**** Records supplied ****

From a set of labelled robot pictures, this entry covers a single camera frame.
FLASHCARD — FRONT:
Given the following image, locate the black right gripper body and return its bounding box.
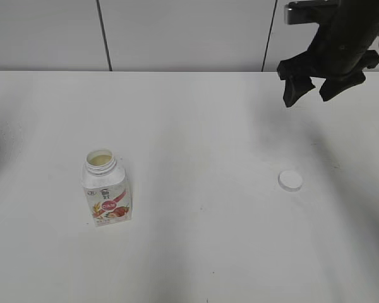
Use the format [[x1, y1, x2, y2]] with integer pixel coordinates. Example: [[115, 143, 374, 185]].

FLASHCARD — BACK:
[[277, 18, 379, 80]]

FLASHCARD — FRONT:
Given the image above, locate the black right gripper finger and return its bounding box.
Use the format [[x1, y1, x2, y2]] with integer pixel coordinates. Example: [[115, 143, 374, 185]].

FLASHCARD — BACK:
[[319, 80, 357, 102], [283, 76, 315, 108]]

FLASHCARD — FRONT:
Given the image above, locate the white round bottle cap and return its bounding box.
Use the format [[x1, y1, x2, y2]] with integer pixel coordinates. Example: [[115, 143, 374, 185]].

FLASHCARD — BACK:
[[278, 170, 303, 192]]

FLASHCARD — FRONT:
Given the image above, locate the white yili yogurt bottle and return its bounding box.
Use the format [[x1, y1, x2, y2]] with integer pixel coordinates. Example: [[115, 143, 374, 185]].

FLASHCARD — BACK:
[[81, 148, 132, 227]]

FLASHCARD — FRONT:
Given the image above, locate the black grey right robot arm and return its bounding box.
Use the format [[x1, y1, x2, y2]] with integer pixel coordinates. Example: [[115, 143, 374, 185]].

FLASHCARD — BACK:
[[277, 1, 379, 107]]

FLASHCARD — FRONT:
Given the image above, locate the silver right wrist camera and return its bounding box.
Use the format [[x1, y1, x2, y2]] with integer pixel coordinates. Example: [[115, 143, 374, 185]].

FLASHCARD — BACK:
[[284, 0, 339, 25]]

****
**** Records supplied ****

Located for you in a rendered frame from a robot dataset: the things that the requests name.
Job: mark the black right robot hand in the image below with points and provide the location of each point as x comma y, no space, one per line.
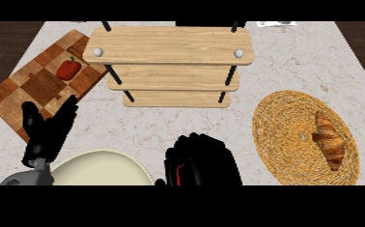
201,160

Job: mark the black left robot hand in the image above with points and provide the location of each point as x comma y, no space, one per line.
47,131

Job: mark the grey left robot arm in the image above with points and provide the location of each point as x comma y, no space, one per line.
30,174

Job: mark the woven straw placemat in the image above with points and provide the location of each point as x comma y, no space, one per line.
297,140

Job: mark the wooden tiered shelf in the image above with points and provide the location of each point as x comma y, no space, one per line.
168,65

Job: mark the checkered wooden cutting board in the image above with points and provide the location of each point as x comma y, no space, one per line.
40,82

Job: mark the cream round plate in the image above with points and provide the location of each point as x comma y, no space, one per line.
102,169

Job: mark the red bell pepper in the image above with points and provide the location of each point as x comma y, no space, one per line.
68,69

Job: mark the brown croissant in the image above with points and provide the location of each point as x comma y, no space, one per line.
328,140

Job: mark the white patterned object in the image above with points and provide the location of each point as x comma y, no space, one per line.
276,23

****
**** Records supplied ****

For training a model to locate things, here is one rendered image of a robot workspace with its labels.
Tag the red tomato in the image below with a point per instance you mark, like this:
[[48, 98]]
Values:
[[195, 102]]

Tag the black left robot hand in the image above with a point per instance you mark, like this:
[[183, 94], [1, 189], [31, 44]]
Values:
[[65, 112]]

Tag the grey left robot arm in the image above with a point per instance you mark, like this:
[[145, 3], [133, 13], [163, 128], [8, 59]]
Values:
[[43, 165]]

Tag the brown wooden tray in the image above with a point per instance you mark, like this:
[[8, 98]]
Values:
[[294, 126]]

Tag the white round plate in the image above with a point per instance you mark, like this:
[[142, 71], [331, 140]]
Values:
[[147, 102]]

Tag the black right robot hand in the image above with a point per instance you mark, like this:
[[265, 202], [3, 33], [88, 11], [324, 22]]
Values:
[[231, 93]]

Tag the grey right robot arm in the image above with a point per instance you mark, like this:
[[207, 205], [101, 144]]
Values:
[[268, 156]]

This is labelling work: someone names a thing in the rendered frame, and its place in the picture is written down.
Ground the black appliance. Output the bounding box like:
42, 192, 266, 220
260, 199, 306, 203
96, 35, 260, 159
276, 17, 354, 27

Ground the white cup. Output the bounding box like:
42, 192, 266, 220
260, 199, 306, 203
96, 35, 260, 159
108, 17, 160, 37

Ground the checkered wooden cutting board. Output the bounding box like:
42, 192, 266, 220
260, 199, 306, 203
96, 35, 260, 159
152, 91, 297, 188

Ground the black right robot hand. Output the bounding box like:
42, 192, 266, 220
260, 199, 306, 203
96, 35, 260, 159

****

*Your assignment*. Which lines above run from the one containing "From a set of" down to the one containing "Given the following"? Repeat exactly those, both ends included, and nothing else.

*Written answer*.
From a set of labelled robot pictures, this entry covers a single camera frame.
FLASHCARD — FRONT:
Given the following image, locate the black right gripper body and return its bounding box.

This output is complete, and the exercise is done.